Japan was the first foreign affairs problem Li Hongzhang faced as he consolidated his power at the imperial court. In spite of themselves having been forced to accept unequal treaties with the West, Meiji leaders quickly attempted to impose the same injustices on China. Instead, the Qing offered draft treaties that were reciprocal in terms of extra territoriality. As negotiations got underway in 1870, Li Hongzhang noted
Japan, which was not a dependency of China, was totally different from Korea, Ryukyu, and Annam [Vietnam]. That she had come to request trade without first seeking support from any Western power showed her independence and good will. If China refused her this time, her friendship would be lost and she might even seek Western intervention on her behalf, in which case it would be difficult for China to refuse again. An antagonized Japan could be an even greater source of trouble than the Western nations because of her geographical proximity. It was therefore in China’s interest to treat Japan on a friendly and equal basis and send commissioners to Japan who could look after the Chinese there, watch the movements of the Japanese government, and cultivate harmonious relations between the two states.3
But treaties to regulate intercourse between the two countries were not enough for Japan. Its leaders felt that Western powers were seizing the rest of East Asia in order to isolate the island country. The next Japanese mission to China, headed by one of the young Meiji leaders, Soejima Taneomi, in 1873, tried to widen Japan’s position along the Chinese coast by proclaiming Japan’s right to send troops to punish people on Taiwan for their attacks on Japanese shipping. The Zongli Yamen, unwisely, chose to fudge the issue, by claiming that the islands of Taiwan had both outer barbarians and inner barbarians and that only the latter were under Chinese jurisdiction. China, in other words, was not responsible for the actions of the coastal outer barbarians, the ones who had attacked Japanese ships. The Japanese response was full of the fear that would poison relations with China for two generations to come:
If foreign powers occupied the aboriginal territories under the pretext of a massacre the aborigines had committed, and if these aboriginal territories became like the French territories in Vietnam, Macao, Hong Kong, and Russia’s expanding sphere of influence from the Amur river basin to our northern frontier, we would be confronted with a menace on our southern shores, which would threaten the islands in that area.4
In 1874 Japan used the unclear Chinese sovereignty statements to send a punitive expedition to Taiwan, the first time the new Japanese army and navy had been deployed overseas. The expedition itself was a fiasco—ten times more Japanese troops died from disease on the island than the number of Taiwanese killed—and was soon withdrawn. But it emphasized an important point: If Japan wanted, it could project its power all along China’s coast without much chance for the Chinese state to intervene. This lesson was an ominous one for decades to come.

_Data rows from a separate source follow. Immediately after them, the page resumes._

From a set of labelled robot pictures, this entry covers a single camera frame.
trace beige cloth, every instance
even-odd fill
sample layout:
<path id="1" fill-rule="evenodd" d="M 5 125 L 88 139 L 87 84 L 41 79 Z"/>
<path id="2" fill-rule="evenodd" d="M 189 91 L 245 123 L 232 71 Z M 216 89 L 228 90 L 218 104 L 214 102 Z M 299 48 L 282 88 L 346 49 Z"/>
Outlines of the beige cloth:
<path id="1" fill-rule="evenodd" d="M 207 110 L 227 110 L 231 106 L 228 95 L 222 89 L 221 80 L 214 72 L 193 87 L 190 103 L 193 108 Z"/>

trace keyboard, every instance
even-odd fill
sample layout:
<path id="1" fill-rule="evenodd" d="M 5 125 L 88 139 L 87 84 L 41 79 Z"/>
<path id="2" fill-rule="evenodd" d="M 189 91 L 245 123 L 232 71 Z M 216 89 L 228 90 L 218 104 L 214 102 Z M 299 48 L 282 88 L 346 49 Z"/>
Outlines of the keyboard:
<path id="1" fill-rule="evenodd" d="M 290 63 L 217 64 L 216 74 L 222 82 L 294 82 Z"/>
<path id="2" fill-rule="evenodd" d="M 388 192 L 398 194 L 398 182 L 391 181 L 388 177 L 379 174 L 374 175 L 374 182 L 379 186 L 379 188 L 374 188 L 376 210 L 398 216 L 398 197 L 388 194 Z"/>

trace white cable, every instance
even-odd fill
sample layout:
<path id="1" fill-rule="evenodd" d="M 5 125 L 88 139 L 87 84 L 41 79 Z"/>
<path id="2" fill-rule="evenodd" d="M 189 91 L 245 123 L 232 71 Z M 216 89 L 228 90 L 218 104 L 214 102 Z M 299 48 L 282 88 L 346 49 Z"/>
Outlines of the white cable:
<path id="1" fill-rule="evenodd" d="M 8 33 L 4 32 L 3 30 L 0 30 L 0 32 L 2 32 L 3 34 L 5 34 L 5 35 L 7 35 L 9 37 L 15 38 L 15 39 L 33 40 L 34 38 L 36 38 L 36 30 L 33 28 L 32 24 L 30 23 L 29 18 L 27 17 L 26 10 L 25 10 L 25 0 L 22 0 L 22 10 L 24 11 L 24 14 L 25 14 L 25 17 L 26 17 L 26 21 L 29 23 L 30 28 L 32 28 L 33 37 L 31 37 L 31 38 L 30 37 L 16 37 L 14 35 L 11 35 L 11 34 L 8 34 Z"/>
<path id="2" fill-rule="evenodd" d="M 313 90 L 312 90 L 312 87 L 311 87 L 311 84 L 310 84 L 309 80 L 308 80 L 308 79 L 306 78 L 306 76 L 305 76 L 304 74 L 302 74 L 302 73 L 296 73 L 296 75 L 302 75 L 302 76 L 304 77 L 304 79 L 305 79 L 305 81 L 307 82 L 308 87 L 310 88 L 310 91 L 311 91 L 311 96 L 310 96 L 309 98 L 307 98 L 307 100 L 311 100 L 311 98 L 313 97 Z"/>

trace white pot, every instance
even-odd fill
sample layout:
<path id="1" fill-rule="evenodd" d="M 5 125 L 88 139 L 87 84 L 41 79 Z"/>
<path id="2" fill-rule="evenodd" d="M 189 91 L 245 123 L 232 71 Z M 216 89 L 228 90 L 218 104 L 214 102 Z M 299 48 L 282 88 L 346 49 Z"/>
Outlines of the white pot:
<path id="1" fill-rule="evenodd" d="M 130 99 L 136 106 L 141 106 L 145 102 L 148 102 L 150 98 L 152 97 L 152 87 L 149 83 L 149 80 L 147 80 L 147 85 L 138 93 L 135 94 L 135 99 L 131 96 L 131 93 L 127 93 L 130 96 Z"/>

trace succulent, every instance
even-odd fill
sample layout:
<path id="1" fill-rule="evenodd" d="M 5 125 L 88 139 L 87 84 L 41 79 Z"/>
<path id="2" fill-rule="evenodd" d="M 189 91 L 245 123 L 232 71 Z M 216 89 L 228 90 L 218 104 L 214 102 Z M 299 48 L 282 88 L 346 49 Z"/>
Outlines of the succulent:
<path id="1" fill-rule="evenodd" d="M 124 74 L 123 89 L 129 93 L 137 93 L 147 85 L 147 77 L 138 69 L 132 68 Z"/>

THE CHINESE AND JAPANESE STATES saw each other as enemies throughout the twentieth century. But before conflict there was cooperation, admiration, and transmission. Some of these contacts remained in spite of the enmity of the states, even at times of war and occupation. Up to the end of World War I, many reform-minded Chinese believed that Japanese learning on matters of technology, science, politics, and international affairs was better suited to instruct China than what arrived directly from the West. In some cases these “Japanese lessons” were the result of misunderstandings: Chinese observers assumed that a certain form of knowledge was Japanese in origin simply because it was imported to China from Japan and its Japanese transmitters insisted on ownership (whereas in reality the Japanese had borrowed it from, say, a German magazine published a couple of years earlier). In other cases, Chinese wanted to believe that new things were Japanese in origin because it was easier to convince others of their appropriateness when they had already been adopted in a Confucian society. But often the transmission from Japan was genuine in the sense that laws, institutions, and technologies that had their origins in the West came to China after they had been adapted to Japanese purposes.
Japan in the Meiji and Taisho (1912–1926) eras was a great workshop of ideas. Visitors from all over the world were struck by the energy of the place, talking about how Tokyo bustled with debates and controversy, and how the government ruthlessly carried out reform even against the most long-established rules. The image of Japan, not least among other Asians, was that of a great laboratory of reform, from which their own countries could draw inspiration or apprehension, depending on the direction you wanted to go. For some Chinese, Japan’s rapid transformation was part of a course they too wanted to follow, and a positive alternative to what they saw as the sluggish march toward change in Qing China. Chinese traders—operating in Japan’s coastal cities under the protection of Western-imposed extraterritoriality—visitors, students, and an increasing group of political refugees, all reported back to their home country on the speed and success of Japan’s transformation.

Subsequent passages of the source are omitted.